FISCAL: Financial Synthetic Claim-document Augmented Learning for Efficient Fact-Checking
Rishab Sharma, Iman Saberi, Elham Alipour, Jie JW Wu, Fatemeh Fard
TL;DR
This work tackles the dual challenge of factual reliability and computational cost in financial AI by introducing FISCAL, a modular synthetic data generator, and MiniCheck-FISCAL, a lightweight 7B fact-checker trained on domain-specific synthetic data (FISCAL-Data). The approach combines a Modular Claim–Document Generator with six augmentation strategies to produce large, diverse training triplets, validated through multi-LLM adjudication (Cohen’s kappa = 0.892) to ensure atomic, verifiable claims.
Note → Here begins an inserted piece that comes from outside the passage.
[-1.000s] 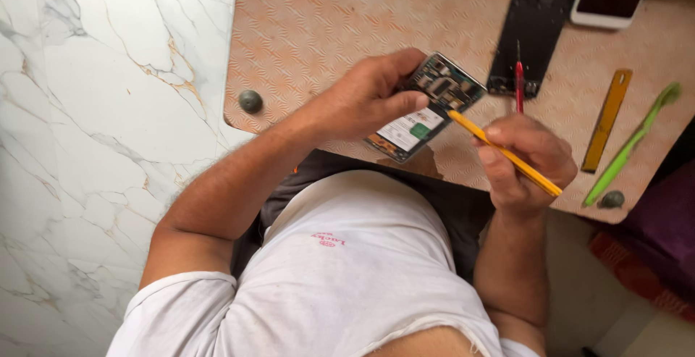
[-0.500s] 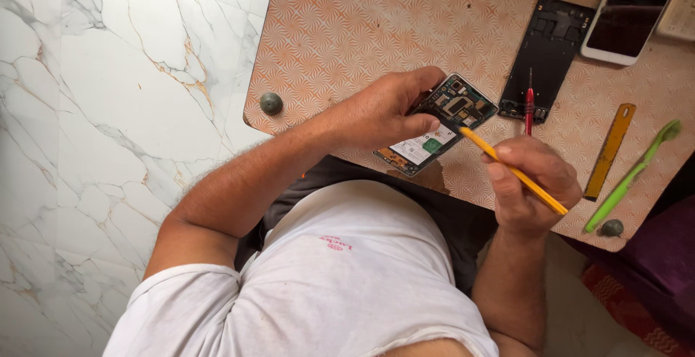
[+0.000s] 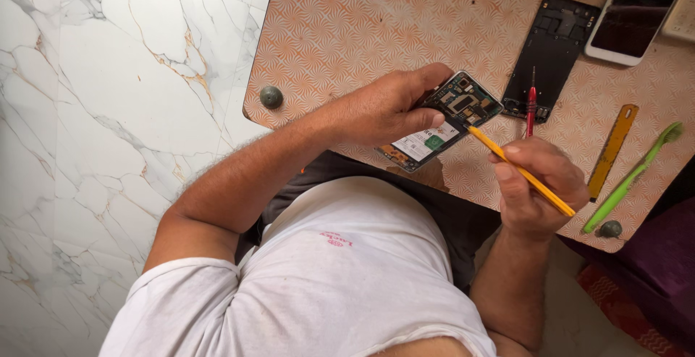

Fine-tuning uses LoRA in a CLM setup, with a simple, interpretable single-token decision and a probabilistic confidence score $C_i$ threshold by $\tau$, enabling fast, reliable inference. Across internal benchmarks and external datasets FinDVer and Fin-Fact, MiniCheck-FISCAL matches or surpasses many larger models, illustrating that domain-focused synthetic data plus efficient fine-tuning can deliver state-of-the-art performance at a fraction of the cost. The results imply practical deployment benefits for finance-focused AI, with ablation studies underscoring the importance of paraphrasing and contradiction-insertion modules for robust factual verification.
Abstract
Financial applications of large language models (LLMs) require factual reliability and computational efficiency, yet current systems often hallucinate details and depend on prohibitively large models. We propose FISCAL (Financial Synthetic Claim-Document Augmented Learning), a modular framework for generating synthetic data tailored to financial fact-checking. Using FISCAL, we generate a dataset called FISCAL-data and use it to train MiniCheck-FISCAL, a lightweight verifier for numerical financial claims. MiniCheck-FISCAL outperforms its baseline, surpasses GPT-3.5 Turbo and other open-source peers of similar size, and approaches the accuracy of much larger systems (20x), such as Mixtral-8x22B and Command R+. On external datasets FinDVer and Fin-Fact, it rivals GPT-4o and Claude-3.5 while outperforming Gemini-1.5 Flash. These results show that domain-specific synthetic data, combined with efficient fine-tuning, enables compact models to achieve state-of-the-art accuracy, robustness, and scalability for practical financial AI. The dataset and scripts are available in the project repository (link provided in the paper).